Being the Goat

My nephew once described German as sounding like “all the letters of the alphabet fell off a shelf and landed pointy-side up.” It would give you an accurate image of my German-learning experience if you would now picture me leaping gleefully off the same shelf and landing face-first in this pointy-side-up letter pile.

My toddler, however, is gracefully swimming through.

The first word I learned in German was ziege: goat. I was 27. It was taught to me by my family’s German exchange student, Marvin. It was the first of a million times since then that he’s pointed to objects, in my country or his, and patiently pronounced, spelled, and repeated them, pointy-side-up, until I knew them.

I learned French in school, and this was a reminder of how learning a new language sometimes feels like decoding another world. How each level of understanding unlocks new music, new books, new movies. I downloaded Duolingo and bought German textbooks. I discovered the band AnnenmayKantereit and started watching German news. While my reading and writing comprehension grew and I could finally understand the front-page memes on r/Germany, I still had the speaking skills of a very enthusiastic two-year-old.

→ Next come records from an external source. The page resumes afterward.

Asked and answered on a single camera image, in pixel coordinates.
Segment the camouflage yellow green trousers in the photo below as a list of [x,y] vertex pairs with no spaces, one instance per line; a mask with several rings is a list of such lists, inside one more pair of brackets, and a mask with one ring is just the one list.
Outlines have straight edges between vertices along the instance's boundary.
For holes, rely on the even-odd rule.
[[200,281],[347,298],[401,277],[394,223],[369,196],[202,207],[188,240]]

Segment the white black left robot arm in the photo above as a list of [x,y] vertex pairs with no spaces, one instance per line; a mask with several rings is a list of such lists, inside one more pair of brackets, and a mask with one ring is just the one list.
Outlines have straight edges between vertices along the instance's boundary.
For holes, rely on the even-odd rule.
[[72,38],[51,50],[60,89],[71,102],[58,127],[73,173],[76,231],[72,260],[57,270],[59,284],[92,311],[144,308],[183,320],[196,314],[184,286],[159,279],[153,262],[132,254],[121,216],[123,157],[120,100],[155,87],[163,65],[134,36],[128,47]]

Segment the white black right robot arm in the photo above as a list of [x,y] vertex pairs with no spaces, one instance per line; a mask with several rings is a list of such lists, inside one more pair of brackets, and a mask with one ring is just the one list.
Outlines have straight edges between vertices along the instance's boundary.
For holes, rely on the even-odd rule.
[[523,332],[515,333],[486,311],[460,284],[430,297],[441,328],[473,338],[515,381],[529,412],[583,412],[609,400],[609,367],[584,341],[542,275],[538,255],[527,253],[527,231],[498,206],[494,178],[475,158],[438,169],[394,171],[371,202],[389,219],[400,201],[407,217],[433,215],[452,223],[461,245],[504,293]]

Then I met a German man and married him. Now we have an actual two-year-old, and turns out that estimate was accurate.

Recently my husband asked if we could implement no-English days at home. While I would love to encourage her bilingualism, here are some of the reasons this terrifies me:

  • Once at a housewarming party in Germany, I told a group of people that Marvin tasted good. I meant that he had good taste.

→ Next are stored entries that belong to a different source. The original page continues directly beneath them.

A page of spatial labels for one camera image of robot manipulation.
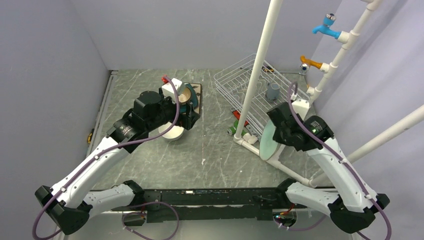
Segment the blue patterned mug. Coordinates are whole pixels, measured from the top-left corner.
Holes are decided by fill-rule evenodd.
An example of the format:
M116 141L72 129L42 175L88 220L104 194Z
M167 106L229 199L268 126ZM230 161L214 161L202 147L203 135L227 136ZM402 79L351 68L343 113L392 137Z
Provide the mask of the blue patterned mug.
M265 93L265 99L268 102L273 102L278 99L279 95L280 95L280 86L275 82L268 83L266 93Z

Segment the mint green flower plate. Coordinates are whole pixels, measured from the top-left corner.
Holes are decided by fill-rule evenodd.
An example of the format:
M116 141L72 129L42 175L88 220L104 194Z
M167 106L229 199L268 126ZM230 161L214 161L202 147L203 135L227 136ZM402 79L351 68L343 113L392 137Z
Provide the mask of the mint green flower plate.
M280 144L273 139L275 133L276 127L269 120L263 129L259 144L259 157L264 161L270 159L279 149Z

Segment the white ceramic bowl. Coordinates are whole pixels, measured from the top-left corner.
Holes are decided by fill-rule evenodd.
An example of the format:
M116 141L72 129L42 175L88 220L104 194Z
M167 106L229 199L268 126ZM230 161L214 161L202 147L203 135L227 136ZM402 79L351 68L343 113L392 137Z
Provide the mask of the white ceramic bowl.
M169 125L162 125L158 128L158 132L161 134L169 128ZM178 140L184 133L184 128L181 126L173 126L167 133L163 134L162 137L169 141Z

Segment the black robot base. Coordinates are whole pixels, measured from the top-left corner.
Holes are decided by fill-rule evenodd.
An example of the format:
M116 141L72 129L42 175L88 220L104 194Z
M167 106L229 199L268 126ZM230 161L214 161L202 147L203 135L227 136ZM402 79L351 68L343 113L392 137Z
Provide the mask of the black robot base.
M305 206L293 204L275 187L146 189L144 201L117 207L118 211L143 211L147 223L162 223L180 219L272 221L285 212L293 216Z

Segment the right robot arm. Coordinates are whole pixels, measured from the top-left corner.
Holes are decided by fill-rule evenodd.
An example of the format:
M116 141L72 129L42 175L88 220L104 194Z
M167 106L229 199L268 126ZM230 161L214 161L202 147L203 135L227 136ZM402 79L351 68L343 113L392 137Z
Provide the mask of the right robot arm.
M294 147L305 152L327 175L337 192L325 192L289 178L276 188L276 203L312 208L328 216L343 232L359 233L368 228L380 213L387 225L386 238L392 234L388 217L383 212L390 203L386 194L376 193L359 176L347 160L334 132L319 116L302 120L292 102L282 102L268 110L271 143Z

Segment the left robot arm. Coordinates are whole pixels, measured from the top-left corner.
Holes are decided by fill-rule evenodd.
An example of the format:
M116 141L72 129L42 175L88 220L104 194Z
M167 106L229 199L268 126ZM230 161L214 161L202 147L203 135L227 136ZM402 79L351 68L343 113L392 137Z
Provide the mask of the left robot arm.
M145 192L135 181L103 191L94 191L93 186L139 145L150 141L150 132L167 123L190 130L199 118L198 104L176 104L161 91L142 92L78 167L53 186L36 190L43 212L65 235L71 235L102 212L119 207L139 209L145 203Z

  • No matter how many different words for “bag” I learn, the grocery clerks never fail to ask me if I’d like one using a brand new word, at which point I panic like a fainting ziege and the rest of the interaction is painfully awkward for both of us.

  • At a restaurant in Munich, I proudly ordered my entire meal myself and was very confused when the waiter responded in French, the language I had actually spoken to him in.

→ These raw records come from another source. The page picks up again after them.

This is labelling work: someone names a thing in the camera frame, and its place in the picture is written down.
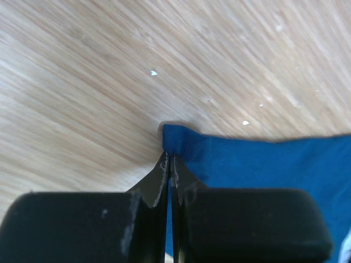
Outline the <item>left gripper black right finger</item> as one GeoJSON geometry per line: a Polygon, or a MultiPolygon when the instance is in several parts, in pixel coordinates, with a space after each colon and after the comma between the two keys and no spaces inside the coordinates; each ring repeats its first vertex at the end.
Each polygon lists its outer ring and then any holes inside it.
{"type": "Polygon", "coordinates": [[[324,262],[333,241],[311,195],[286,188],[206,186],[170,162],[175,262],[324,262]]]}

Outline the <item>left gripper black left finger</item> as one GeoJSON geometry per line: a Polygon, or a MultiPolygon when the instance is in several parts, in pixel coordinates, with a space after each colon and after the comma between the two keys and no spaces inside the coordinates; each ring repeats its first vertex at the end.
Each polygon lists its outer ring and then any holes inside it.
{"type": "Polygon", "coordinates": [[[1,262],[164,262],[169,156],[126,192],[30,192],[1,223],[1,262]]]}

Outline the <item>blue t shirt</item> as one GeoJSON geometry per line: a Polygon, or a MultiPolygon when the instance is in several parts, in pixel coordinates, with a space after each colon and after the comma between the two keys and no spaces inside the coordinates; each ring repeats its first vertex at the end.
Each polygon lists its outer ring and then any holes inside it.
{"type": "Polygon", "coordinates": [[[334,252],[350,254],[350,136],[283,142],[227,139],[185,126],[163,126],[162,146],[182,156],[189,170],[210,187],[298,188],[318,203],[334,252]]]}

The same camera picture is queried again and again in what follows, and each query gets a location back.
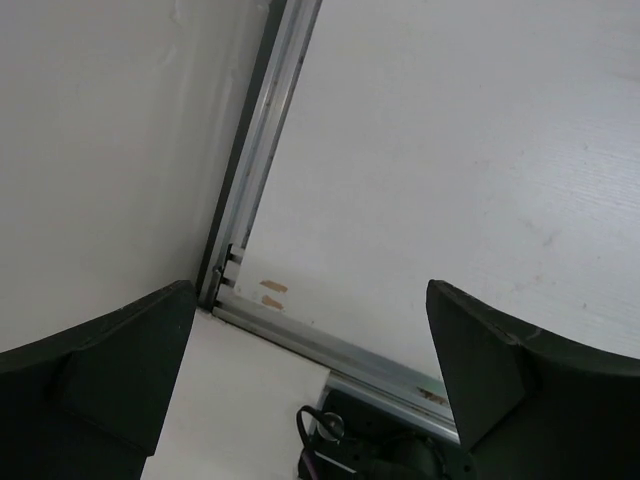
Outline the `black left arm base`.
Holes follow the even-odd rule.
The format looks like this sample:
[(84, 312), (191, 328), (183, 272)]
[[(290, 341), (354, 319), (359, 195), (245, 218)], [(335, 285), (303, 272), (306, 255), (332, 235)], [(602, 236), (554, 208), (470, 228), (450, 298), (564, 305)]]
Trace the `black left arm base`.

  • When I FaceTimed home from the courtyard of the hotel on my first-ever trip, the staff yelled at me for being too loud. I have felt like the collective population of Germany has been mad at me since. That night I searched the dictionary for the word “shame.” Scham.

So I’m signing up for German classes.  I may never speak German as comfortably as Daisy, or with the fluency with which my husband speaks English. I will likely make a million more embarrassing mistakes, and because there doesn’t appear to be a “German humor” class available, I will probably learn several more words for the feeling of “shame.”

But I also have the very rare opportunity to learn alongside my daughter. At best, I have the chance to show her how to gracefully navigate a new language by being humble and curious. At worst, it’s an opportunity to underscore the importance of learning a second language young, lest you end up sounding like your dumbass-American mother who would like a cheese pretzel and a coke, bitte.